Code symbols are extracted per language: functions and types, plus the variable kinds agents most often hallucinate about — package-level var and const declarations are each indexed as their own node, so you can ask “where is this global read or written?” and get an answer from the graph. See Symbol & node types for the full set of node types, edge types, and the properties each carries.

Every node carries typed properties (JSON) and timestamps. Code symbols tag global=true and decl=var|const (and lang=<grammar> for non-Go languages); documents record their doc_type, status, and freshness — so listings can filter on them.

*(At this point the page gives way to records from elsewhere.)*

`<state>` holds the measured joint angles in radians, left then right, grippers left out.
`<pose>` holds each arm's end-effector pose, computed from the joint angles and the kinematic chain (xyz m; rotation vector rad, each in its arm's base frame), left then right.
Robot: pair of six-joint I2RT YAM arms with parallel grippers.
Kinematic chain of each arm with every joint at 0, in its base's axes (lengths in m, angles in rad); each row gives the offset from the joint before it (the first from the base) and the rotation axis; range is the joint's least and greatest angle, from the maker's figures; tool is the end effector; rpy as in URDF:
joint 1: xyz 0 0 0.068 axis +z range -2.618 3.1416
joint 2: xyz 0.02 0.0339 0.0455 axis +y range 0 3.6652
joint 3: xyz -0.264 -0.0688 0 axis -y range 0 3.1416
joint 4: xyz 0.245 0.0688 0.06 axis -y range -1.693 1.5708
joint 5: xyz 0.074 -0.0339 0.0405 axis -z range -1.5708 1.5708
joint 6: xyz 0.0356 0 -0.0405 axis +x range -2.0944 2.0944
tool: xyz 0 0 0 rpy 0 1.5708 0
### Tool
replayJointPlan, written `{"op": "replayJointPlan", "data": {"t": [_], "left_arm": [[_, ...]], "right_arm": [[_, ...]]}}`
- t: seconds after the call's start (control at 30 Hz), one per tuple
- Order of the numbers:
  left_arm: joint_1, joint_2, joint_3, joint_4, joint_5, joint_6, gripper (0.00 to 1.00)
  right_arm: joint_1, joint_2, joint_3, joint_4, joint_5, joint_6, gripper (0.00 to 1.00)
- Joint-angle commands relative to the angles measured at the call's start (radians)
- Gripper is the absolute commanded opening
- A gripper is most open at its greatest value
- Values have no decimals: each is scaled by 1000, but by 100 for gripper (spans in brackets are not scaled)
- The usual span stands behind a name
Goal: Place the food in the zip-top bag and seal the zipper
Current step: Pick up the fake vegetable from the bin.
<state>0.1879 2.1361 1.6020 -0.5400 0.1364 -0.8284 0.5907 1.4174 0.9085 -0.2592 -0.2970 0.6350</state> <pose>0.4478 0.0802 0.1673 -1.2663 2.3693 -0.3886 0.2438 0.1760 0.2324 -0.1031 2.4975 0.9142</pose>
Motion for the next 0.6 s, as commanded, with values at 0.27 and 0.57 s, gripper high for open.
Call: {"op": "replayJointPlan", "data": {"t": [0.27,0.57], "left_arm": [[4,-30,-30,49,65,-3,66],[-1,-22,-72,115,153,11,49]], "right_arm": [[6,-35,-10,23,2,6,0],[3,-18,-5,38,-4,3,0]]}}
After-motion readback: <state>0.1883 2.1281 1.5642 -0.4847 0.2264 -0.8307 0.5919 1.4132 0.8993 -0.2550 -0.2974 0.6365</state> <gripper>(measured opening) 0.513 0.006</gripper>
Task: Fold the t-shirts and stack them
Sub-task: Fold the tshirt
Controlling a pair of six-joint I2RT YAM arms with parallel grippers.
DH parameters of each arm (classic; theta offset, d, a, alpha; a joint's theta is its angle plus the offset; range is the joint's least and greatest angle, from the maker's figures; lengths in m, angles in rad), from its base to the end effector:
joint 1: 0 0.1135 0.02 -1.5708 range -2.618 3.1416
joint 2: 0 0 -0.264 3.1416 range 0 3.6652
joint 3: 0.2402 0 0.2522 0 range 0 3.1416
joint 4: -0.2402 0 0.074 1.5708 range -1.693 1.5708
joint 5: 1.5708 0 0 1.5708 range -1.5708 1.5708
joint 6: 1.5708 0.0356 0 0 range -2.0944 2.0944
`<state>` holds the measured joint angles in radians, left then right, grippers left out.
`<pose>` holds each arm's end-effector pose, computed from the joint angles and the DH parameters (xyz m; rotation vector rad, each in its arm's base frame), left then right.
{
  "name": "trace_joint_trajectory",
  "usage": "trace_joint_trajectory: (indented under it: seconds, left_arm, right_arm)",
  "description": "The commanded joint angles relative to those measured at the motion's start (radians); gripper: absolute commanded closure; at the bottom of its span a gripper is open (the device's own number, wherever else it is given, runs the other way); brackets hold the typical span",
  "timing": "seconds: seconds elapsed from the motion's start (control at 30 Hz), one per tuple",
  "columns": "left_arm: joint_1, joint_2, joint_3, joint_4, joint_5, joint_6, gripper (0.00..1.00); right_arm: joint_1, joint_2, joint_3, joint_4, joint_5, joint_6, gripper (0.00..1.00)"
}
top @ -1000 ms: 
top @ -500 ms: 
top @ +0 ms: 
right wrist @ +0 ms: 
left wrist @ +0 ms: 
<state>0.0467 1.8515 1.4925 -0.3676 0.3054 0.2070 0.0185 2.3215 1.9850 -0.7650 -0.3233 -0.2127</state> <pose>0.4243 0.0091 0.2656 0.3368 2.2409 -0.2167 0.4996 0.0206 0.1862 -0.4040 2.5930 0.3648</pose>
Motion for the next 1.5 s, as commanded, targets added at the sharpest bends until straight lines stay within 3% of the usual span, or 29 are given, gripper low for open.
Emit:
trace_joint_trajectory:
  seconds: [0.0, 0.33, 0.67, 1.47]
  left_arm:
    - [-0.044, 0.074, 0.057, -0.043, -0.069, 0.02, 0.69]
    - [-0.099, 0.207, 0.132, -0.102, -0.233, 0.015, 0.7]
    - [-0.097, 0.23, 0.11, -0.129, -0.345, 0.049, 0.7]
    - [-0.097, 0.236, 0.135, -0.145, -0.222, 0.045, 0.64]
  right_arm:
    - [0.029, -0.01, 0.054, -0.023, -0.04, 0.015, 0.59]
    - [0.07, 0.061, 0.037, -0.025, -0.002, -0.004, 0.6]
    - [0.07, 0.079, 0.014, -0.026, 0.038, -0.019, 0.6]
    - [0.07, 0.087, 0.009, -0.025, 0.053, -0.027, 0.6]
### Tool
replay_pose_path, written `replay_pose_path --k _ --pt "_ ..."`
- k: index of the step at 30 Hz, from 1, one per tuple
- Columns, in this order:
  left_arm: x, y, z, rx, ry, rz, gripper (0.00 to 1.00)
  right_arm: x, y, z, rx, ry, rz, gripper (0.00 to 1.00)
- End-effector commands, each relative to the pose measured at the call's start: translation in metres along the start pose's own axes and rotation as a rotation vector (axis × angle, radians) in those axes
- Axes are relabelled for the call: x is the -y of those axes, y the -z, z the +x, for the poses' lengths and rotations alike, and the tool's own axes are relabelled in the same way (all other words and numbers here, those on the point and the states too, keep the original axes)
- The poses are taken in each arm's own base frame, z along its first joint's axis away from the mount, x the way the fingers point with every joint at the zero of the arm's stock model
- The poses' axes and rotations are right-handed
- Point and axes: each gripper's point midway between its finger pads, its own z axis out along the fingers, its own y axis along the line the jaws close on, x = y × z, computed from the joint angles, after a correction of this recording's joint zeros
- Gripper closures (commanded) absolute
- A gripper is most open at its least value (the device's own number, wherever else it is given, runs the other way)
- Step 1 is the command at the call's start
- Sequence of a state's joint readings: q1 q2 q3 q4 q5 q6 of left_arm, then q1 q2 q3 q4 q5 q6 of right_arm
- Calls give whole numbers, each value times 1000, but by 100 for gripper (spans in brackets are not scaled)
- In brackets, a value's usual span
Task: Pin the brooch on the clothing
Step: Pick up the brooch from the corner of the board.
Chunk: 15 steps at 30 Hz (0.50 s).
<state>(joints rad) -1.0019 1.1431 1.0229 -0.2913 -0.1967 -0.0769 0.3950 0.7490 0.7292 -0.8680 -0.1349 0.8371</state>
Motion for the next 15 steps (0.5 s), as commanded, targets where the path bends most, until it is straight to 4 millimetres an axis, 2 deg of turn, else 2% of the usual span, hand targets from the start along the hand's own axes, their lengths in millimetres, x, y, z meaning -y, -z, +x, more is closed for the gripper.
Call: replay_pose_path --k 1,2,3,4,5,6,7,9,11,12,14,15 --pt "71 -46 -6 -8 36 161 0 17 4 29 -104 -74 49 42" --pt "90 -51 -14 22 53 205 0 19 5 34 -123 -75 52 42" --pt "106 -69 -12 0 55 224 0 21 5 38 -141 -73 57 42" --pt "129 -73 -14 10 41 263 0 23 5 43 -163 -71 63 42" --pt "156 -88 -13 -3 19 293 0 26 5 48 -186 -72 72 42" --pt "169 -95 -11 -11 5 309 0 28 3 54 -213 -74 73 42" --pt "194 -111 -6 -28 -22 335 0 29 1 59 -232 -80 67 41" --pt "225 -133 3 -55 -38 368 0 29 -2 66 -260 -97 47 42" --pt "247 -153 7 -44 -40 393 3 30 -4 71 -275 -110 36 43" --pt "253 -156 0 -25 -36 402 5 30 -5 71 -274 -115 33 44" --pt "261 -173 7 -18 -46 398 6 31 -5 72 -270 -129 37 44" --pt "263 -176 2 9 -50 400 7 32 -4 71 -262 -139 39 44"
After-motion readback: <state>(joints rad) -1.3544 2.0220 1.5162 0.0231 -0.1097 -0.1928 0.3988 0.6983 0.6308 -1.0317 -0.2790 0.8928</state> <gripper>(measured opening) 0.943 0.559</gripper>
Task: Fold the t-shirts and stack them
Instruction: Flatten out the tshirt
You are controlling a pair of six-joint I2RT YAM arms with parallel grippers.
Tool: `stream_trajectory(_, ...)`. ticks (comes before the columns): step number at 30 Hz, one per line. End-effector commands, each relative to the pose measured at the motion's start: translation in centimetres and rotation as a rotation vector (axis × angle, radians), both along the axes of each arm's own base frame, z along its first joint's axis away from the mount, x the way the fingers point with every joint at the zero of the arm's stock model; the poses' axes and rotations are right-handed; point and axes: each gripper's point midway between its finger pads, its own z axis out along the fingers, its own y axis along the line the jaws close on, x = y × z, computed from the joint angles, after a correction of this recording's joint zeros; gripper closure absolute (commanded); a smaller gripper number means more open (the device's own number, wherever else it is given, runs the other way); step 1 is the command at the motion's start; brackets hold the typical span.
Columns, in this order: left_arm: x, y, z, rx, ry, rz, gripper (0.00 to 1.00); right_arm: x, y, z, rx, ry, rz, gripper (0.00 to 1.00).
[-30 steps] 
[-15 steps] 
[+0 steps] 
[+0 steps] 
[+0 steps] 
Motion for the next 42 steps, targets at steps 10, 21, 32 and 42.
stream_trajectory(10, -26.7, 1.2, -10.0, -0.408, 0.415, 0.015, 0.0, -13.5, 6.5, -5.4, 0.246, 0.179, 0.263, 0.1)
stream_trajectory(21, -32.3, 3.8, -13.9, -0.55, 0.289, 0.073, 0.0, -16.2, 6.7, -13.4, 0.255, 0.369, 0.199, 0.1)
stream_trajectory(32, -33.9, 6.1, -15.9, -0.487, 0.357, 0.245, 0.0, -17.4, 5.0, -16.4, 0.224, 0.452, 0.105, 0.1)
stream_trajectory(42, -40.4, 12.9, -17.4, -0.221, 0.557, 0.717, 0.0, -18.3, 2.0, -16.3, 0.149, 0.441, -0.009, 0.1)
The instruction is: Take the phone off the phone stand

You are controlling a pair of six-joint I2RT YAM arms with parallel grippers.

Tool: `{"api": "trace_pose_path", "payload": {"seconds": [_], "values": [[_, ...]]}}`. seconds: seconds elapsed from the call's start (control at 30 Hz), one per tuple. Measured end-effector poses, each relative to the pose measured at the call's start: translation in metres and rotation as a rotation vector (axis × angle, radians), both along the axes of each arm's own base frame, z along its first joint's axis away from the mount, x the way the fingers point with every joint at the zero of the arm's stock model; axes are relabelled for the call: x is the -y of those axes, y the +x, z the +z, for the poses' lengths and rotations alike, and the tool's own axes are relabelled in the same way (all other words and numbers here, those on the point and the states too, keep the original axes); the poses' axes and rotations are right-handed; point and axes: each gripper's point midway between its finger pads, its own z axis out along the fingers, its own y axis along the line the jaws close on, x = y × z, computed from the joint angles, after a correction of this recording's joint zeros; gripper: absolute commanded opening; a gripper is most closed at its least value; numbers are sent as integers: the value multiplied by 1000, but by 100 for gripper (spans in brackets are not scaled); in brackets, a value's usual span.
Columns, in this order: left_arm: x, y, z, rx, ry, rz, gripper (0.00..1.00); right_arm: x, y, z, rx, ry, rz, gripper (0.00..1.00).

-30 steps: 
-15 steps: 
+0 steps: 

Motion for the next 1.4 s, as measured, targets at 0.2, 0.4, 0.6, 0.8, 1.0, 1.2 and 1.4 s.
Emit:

A trigram FTS5 index over node text powers ranked keyword search (bm25), literal substring search, and is the candidate source for regex search — all without loading every node into memory. The index is kept in lockstep with every write, so results are never stale.

Vector (semantic) search is available when an embedding provider is configured, ranked by cosine similarity.

Each indexed codebase is a workspace, identified by its git root (or path). Searches and documents can be scoped to one workspace or run globally across all of them.

Memory and rules are scoped:

  • project — tied to the current codebase’s identity.
  • shared — keyed by an explicit id you choose, to share across repos.
  • global — affects all of your work.

This lets an agent tell apart what governs the whole development cycle from what applies to a single codebase.

raph is built to stay light. Indexing streams its work — the symbol index is loaded with a lean projection (no content or embeddings), per-run caches are released as soon as they’re done, and reference edges are flushed in bounded batches rather than held in memory. The studio graph and stats views read through a lean query that caps node content in SQL and never loads embedding vectors.

As a backstop, startup installs a soft heap ceiling (Go’s debug.SetMemoryLimit): it honors GOMEMLIMIT if you set it, then RAPH_MEMORY_LIMIT (e.g. RAPH_MEMORY_LIMIT=2GiB), otherwise defaults to 80% of detected host/cgroup memory. It is soft — the GC works harder near the ceiling instead of crashing — so it guards against runaway memory without slowing normal runs.

A filesystem watcher (fsnotify) reacts to saves with a short debounce and incrementally re-indexes only the changed files, so the graph refreshes within a few hundred milliseconds. A periodic reconcile runs as a safety net and the system degrades to polling if a watcher cannot be created.